So that the invention may be readily understood and put into practical effect, reference is made to the following non-limiting Examples. EXAMPLES METHOD

A concept map was generated in Leximancer (Smith & Humphreys, 2006) from a set of electronic documents, with some refinement performed. The refinement was minor and consisted of combining similar words such as, "object" and "objects" into one concept. Other examples of words that were combined are "situation" and "situations" and "theory" and theories".

The occurrence and co-occurrence was then utilised to generate a symmetric network diagram with each concept represented by a vertex and each two concepts that co-occur represented by an edge. The weight of the edge was determined by the count of co-occurrences for the two concepts.

A minimum spanning tree (MST) for the network diagram for each of nine concept maps was derived using Prim's algorithm (Prim, 1957) and plotted. The selected cost function was the inverse of the number of cooccurrences between both concepts, and the concept with the highest frequency chosen as the starting vertex. The co-ordinates for each concept generated in Leximancer were used on the diagram.

RESULTS

A stable, deterministic structure was derived with hubs of connections centred on the most significant concepts for each of the concept maps. Figure 4 shows an example MST that was generated. Most of the MSTs showed a major hub at the most significant node, and for more dense maps, one or more additional hubs. Figure 5 shows an example MST with multiple significant hubs.

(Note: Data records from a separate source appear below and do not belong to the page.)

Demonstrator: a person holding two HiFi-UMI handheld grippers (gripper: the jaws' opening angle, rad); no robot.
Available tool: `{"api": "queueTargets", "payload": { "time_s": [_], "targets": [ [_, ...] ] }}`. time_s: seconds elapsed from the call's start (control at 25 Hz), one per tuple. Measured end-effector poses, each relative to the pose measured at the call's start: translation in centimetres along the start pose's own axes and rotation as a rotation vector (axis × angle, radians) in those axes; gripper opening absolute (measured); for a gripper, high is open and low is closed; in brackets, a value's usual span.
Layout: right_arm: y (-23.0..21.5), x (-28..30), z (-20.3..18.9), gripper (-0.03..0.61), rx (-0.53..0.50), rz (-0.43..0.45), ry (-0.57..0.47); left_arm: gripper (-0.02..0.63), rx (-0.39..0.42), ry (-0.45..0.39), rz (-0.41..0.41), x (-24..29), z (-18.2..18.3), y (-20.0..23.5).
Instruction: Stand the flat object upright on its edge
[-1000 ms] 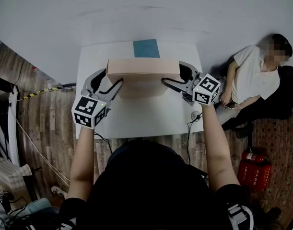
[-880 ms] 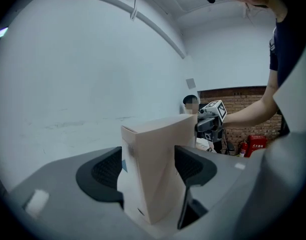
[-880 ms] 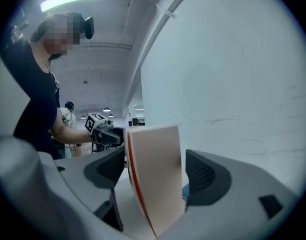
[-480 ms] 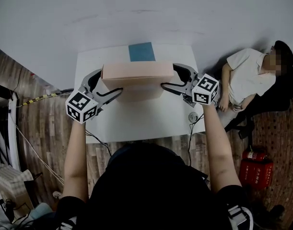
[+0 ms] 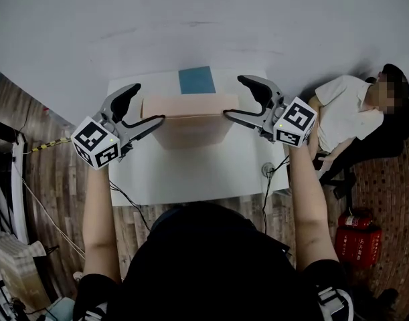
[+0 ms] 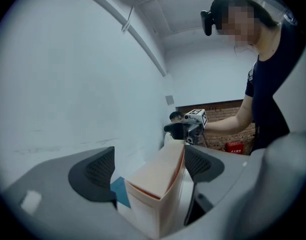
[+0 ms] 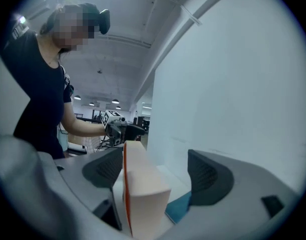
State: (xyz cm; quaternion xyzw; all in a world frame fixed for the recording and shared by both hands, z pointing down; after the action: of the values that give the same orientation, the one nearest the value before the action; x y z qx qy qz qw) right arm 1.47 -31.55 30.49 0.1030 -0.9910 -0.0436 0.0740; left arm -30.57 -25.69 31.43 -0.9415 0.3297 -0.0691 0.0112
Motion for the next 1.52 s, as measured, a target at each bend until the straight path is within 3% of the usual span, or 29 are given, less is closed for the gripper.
{"api": "queueTargets", "payload": {
  "time_s": [0.16, 0.2, 0.24, 0.28, 0.4, 0.52, 0.64, 0.88, 1.12, 1.28, 1.52],
  "targets": [
    [0.5, 0.4, 3.9, 0.358, -0.101, -0.032, 0.022, 0.429, 0.063, 0.005, 0.046, 0.1, 3.5, -0.8],
    [0.7, 0.4, 4.9, 0.242, -0.119, -0.061, 0.022, 0.369, 0.067, -0.012, 0.067, -0.1, 4.6, -1.1],
    [0.8, 0.4, 5.8, 0.053, -0.128, -0.097, 0.017, 0.262, 0.062, -0.036, 0.093, -0.3, 5.6, -1.4],
    [1.0, 0.4, 6.6, 0.031, -0.124, -0.127, 0.010, 0.168, 0.050, -0.060, 0.122, -0.5, 6.6, -1.7],
    [2.2, 0.3, 8.8, 0.017, -0.082, -0.213, 0.000, 0.023, 0.010, -0.103, 0.202, -1.2, 8.7, -2.9],
    [3.9, -0.1, 10.6, 0.014, -0.034, -0.341, -0.040, 0.011, -0.012, -0.114, 0.333, -2.2, 9.9, -4.4],
    [5.5, -1.3, 11.0, 0.012, 0.025, -0.476, -0.116, 0.011, 0.025, -0.114, 0.495, -3.2, 10.2, -6.2],
    [9.4, -2.9, 8.7, 0.012, -0.003, -0.738, -0.110, 0.011, 0.070, -0.117, 0.702, -4.4, 8.0, -10.2],
    [13.1, -2.1, 1.4, 0.012, 0.015, -0.885, -0.016, 0.011, 0.052, -0.072, 0.726, -3.4, 1.6, -13.0],
    [15.0, -1.7, -3.1, 0.012, 0.104, -0.860, 0.050, 0.011, -0.006, -0.030, 0.705, -2.6, -2.3, -14.4],
    [14.5, -2.0, -4.8, 0.012, 0.091, -0.867, 0.070, 0.011, -0.015, -0.022, 0.710, -2.0, -3.8, -15.1]
  ]
}}
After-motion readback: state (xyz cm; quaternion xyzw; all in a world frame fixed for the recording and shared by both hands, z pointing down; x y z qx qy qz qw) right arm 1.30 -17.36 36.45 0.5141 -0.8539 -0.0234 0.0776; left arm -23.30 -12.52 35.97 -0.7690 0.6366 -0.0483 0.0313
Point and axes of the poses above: the fingertips, and each gripper's own axes: x forward along the fingers, y to its left, z out of its top, the point moved 9 cm from there along -x, backward along the fingers, and after that the axes turned 1 degree about x, right-handed, at the moved point
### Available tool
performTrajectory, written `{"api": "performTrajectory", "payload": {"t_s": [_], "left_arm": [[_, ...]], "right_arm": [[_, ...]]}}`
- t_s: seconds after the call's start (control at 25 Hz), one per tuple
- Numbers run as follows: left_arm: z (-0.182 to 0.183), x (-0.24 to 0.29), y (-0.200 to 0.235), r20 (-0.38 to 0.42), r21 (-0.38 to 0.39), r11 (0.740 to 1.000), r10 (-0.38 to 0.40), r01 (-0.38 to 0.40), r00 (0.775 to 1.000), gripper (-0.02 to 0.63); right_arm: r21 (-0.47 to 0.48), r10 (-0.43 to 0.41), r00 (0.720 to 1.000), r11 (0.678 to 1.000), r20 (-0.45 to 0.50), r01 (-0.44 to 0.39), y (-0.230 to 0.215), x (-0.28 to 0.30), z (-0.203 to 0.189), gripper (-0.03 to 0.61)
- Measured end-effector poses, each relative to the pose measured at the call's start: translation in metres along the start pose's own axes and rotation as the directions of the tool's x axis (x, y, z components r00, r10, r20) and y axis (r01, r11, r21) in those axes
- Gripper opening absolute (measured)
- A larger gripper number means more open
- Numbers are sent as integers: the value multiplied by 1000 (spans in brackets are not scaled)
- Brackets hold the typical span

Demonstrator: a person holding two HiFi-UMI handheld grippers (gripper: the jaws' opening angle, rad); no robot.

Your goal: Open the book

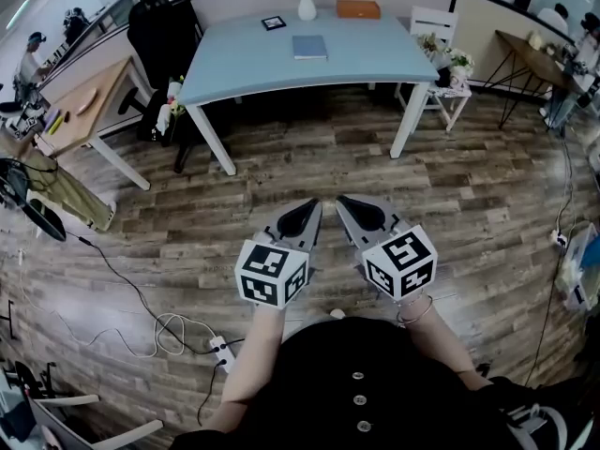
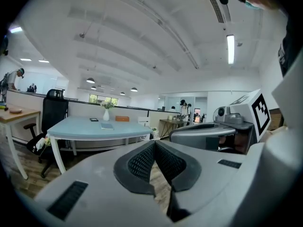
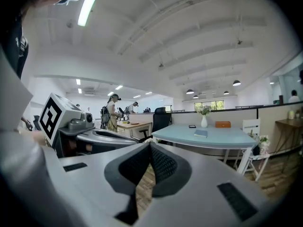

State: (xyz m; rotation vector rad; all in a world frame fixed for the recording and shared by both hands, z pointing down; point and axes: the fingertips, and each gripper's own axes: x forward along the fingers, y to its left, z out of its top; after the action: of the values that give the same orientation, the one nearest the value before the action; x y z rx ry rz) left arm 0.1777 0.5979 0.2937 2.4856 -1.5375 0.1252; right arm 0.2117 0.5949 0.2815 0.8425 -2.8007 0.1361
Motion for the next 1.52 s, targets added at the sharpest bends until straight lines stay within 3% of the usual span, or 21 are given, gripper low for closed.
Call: {"api": "performTrajectory", "payload": {"t_s": [0.12, 0.24, 0.8, 1.12, 1.52], "left_arm": [[-3, 6, 0, -7, 7, 1000, 22, -22, 1000, 12], [-4, 10, 0, -8, -3, 999, 36, -36, 999, 12], [-30, 27, 2, -71, -35, 999, 32, -34, 997, 12], [-38, 55, 41, -90, -76, 997, 19, -26, 996, 12], [-2, 121, 127, -66, -75, 997, -24, 19, 998, 12]], "right_arm": [[10, -15, 1000, 1000, 5, 15, -14, -4, -1, 3], [22, -17, 1000, 1000, 6, 16, -23, -6, -1, 90], [44, 3, 1000, 999, -17, -3, -37, 0, -20, 156], [54, -41, 998, 998, -48, 43, -66, 36, -26, 163], [44, -82, 996, 996, -44, 83, -118, 120, 5, 167]]}}
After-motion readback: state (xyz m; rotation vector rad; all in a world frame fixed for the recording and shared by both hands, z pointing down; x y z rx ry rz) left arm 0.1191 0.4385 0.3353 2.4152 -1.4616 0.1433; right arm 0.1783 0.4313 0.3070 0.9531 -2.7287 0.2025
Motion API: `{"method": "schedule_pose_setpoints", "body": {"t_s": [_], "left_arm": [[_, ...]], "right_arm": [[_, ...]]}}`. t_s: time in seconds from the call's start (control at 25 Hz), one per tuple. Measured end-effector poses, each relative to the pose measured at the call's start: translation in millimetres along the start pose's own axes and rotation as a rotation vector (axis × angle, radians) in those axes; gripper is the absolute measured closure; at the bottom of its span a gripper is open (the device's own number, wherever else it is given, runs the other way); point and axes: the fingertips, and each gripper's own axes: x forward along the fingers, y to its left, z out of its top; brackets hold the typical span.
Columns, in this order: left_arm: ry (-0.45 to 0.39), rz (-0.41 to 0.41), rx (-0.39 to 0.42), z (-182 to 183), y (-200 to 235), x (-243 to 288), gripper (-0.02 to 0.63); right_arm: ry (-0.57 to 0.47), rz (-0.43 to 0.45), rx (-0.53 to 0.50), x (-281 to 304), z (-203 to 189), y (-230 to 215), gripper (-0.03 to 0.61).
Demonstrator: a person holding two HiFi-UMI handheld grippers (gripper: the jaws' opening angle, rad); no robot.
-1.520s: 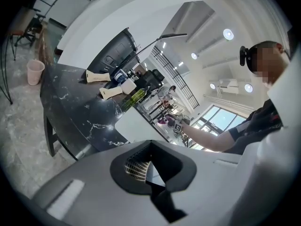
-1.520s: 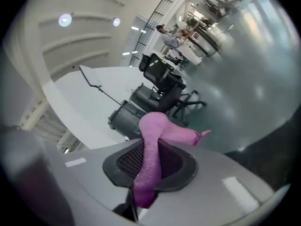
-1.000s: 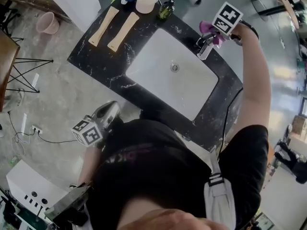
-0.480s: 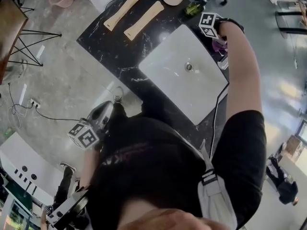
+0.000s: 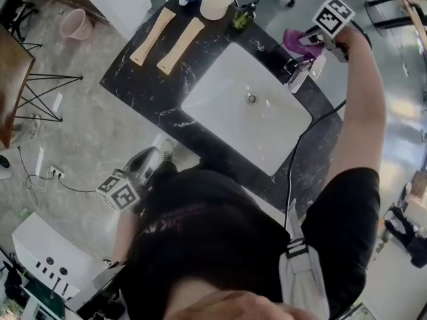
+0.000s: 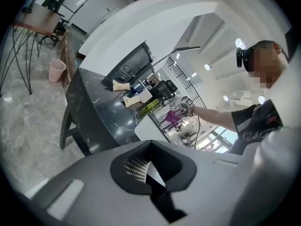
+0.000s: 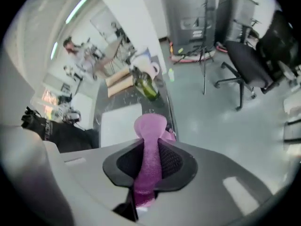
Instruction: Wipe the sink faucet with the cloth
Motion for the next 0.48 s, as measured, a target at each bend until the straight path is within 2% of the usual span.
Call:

DISCUSSION The derived minimum spanning tree gave a non-ambiguous path to every node within the network such that there are no loops or alternate paths. It is possible for more than one MST to exist for a given network with the same net value, however all examples maintained stable MSTs when performed over multiple iterations. Even though some concepts co- locate on the map they did not become connected in the MST. For these concepts that may be semantically synonymous, to gain context it is necessary to traverse the local network through the MST. Although an MST gives a globally efficient network, it doesn't necessarily give a locally efficient network - not all shortest paths may be included in an MST.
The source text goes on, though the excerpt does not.